Supplied material:
-- Opening Marker --
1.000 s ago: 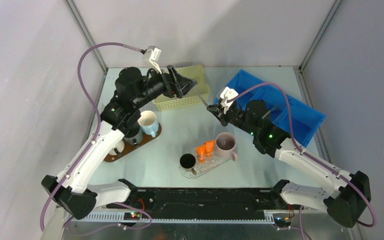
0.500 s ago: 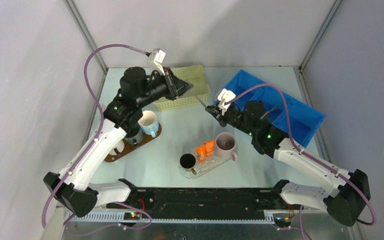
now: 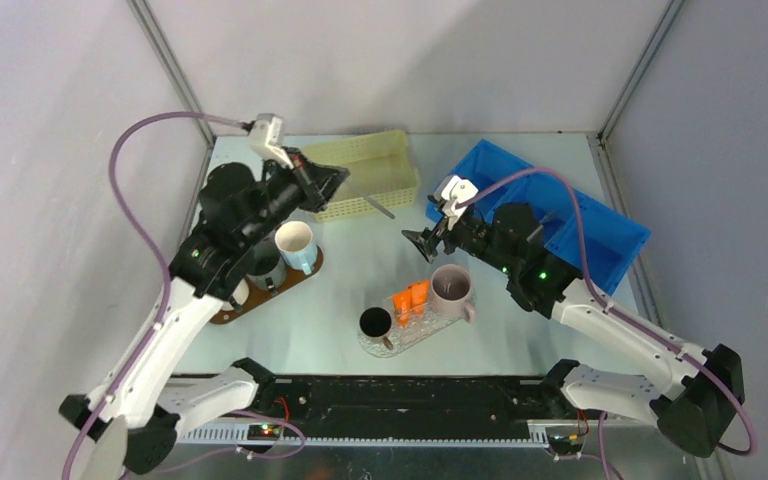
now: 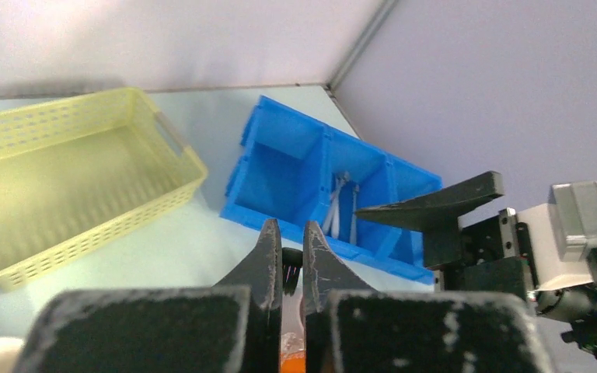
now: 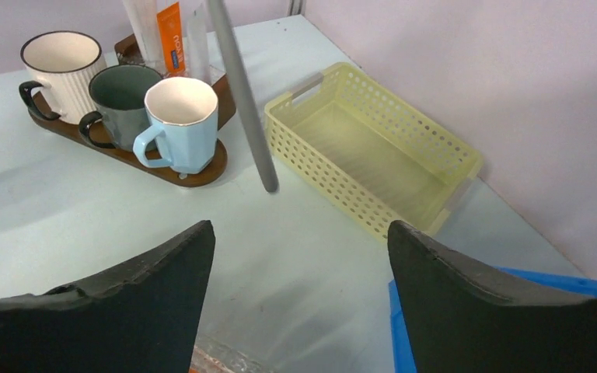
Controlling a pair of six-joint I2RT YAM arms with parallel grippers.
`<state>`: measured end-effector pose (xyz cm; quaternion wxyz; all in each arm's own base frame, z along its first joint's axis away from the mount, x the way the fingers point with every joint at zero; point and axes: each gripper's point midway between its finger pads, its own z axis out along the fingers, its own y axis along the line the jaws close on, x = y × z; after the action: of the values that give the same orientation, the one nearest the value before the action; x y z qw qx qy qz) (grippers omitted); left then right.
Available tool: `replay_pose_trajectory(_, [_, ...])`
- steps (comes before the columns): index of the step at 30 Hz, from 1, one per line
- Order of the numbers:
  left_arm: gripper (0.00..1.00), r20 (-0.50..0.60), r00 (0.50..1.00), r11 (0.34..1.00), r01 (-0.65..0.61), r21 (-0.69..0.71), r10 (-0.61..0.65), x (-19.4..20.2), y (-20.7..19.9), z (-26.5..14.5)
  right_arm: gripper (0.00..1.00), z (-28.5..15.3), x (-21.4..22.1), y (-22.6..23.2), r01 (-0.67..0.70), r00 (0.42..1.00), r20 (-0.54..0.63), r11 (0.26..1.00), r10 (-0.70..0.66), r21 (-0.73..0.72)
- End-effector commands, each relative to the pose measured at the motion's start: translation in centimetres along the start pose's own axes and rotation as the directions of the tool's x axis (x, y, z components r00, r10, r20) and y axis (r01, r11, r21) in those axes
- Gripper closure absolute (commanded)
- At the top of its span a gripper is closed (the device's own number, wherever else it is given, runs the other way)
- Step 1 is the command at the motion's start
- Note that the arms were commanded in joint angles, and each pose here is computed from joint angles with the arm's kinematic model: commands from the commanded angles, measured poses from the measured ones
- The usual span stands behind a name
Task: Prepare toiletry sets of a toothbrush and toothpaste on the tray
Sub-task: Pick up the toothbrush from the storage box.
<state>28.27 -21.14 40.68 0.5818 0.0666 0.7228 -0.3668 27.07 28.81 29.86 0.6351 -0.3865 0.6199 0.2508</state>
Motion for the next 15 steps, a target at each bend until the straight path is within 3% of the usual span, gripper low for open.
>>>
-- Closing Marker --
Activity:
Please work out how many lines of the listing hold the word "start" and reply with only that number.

Answer:
2